__Exercise brief__
As soon as the line containing "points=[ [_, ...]" appears in the material below, start returning lines exactly, and end with the line containing "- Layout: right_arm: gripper".

** Source records follows **

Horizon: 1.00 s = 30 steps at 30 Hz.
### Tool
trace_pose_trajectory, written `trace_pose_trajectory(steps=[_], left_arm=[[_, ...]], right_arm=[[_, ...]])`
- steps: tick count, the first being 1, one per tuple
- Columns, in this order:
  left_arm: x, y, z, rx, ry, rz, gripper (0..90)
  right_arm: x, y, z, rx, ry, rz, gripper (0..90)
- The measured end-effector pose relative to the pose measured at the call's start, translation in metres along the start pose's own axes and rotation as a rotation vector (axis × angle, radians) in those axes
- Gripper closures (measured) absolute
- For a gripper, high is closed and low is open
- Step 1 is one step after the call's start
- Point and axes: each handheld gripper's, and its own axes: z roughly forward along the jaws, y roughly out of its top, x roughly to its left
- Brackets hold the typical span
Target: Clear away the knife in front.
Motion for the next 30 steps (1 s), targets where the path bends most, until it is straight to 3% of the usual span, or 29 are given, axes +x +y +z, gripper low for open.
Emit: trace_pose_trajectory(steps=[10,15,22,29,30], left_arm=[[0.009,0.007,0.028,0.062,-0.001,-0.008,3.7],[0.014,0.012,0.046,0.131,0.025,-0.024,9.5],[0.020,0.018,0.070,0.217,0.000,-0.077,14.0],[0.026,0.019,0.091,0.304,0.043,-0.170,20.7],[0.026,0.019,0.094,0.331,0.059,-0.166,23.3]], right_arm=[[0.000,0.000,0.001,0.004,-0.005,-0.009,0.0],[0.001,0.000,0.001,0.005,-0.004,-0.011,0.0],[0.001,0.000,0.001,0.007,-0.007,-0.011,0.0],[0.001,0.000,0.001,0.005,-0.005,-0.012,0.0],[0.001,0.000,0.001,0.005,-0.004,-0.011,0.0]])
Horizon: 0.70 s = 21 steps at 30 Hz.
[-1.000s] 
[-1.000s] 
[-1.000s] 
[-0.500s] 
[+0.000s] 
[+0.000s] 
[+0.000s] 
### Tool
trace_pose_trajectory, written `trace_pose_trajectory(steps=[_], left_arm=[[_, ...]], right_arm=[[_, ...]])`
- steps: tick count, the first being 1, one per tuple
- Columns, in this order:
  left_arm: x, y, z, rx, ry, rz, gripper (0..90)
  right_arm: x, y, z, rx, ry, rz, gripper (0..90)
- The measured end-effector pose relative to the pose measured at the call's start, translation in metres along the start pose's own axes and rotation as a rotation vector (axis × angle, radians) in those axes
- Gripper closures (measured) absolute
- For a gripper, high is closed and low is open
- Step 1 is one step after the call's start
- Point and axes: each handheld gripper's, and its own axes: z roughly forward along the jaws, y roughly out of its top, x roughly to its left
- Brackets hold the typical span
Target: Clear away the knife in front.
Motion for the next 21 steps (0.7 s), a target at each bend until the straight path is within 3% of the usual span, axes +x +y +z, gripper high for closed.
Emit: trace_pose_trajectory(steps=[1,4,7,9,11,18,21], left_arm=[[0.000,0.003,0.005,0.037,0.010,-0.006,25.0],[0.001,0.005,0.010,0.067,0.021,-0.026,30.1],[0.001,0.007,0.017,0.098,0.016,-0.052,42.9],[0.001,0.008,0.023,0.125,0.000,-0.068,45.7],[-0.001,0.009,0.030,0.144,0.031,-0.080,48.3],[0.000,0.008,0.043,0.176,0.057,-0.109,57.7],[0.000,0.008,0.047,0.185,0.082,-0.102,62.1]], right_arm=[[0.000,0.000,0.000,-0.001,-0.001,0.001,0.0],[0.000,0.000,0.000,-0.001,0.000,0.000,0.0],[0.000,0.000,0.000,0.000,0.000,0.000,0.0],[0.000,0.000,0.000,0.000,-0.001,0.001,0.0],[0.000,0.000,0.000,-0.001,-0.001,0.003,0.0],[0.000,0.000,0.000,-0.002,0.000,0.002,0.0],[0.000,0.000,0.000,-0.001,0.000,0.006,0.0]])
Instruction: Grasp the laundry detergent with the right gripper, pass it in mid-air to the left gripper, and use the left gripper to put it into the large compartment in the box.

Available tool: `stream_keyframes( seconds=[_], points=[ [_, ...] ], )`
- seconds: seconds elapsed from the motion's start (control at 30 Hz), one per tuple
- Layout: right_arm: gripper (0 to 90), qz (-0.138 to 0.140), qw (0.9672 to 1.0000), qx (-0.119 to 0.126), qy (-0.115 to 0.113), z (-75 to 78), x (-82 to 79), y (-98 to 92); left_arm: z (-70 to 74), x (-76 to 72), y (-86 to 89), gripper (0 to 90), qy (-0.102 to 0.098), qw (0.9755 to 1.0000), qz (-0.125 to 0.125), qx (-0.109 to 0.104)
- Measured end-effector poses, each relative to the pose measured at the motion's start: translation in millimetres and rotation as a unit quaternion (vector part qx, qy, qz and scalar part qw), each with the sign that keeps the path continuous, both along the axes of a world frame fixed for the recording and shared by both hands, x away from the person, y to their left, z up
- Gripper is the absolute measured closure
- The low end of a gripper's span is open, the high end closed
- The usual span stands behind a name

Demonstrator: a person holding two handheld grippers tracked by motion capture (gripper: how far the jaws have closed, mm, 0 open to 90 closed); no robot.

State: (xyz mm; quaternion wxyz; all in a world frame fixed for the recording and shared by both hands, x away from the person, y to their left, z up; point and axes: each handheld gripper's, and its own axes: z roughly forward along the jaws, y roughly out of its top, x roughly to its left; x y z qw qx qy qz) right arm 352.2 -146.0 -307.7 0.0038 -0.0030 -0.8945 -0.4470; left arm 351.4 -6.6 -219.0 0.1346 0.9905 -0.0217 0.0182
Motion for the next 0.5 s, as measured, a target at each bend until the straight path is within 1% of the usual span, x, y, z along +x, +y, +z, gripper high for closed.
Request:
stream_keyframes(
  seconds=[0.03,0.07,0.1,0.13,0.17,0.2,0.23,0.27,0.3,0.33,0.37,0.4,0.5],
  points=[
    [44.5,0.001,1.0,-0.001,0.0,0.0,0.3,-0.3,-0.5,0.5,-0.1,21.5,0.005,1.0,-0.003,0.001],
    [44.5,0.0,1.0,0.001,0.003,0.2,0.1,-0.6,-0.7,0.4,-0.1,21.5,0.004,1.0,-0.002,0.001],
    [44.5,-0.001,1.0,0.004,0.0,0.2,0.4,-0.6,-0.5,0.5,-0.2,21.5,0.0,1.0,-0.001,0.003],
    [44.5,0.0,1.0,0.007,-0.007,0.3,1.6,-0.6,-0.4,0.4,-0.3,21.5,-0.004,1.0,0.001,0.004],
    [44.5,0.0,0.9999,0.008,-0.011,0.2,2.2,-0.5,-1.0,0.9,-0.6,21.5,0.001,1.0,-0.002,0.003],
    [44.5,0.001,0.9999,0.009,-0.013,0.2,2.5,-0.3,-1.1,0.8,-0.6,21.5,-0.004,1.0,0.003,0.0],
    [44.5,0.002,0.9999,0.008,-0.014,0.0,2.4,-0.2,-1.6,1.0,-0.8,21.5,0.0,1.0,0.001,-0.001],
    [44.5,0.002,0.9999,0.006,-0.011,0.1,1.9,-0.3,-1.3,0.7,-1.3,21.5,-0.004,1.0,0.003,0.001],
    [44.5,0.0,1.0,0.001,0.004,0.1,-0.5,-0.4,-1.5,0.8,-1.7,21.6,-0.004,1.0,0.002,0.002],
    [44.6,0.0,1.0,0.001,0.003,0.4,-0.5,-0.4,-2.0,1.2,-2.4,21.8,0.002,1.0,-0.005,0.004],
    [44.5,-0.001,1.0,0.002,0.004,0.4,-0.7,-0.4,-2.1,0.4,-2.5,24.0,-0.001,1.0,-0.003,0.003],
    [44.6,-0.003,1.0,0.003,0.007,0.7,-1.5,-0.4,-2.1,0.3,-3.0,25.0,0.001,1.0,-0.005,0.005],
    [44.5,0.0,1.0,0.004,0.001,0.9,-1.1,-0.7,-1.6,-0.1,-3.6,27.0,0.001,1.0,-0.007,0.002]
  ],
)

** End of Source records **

__Answer to the exercise__
Available tool: `stream_keyframes( seconds=[_], points=[ [_, ...] ], )`
- seconds: seconds elapsed from the motion's start (control at 30 Hz), one per tuple
- Layout: right_arm: gripper (0 to 90), qz (-0.138 to 0.140), qw (0.9672 to 1.0000), qx (-0.119 to 0.126), qy (-0.115 to 0.113), z (-75 to 78), x (-82 to 79), y (-98 to 92); left_arm: z (-70 to 74), x (-76 to 72), y (-86 to 89), gripper (0 to 90), qy (-0.102 to 0.098), qw (0.9755 to 1.0000), qz (-0.125 to 0.125), qx (-0.109 to 0.104)

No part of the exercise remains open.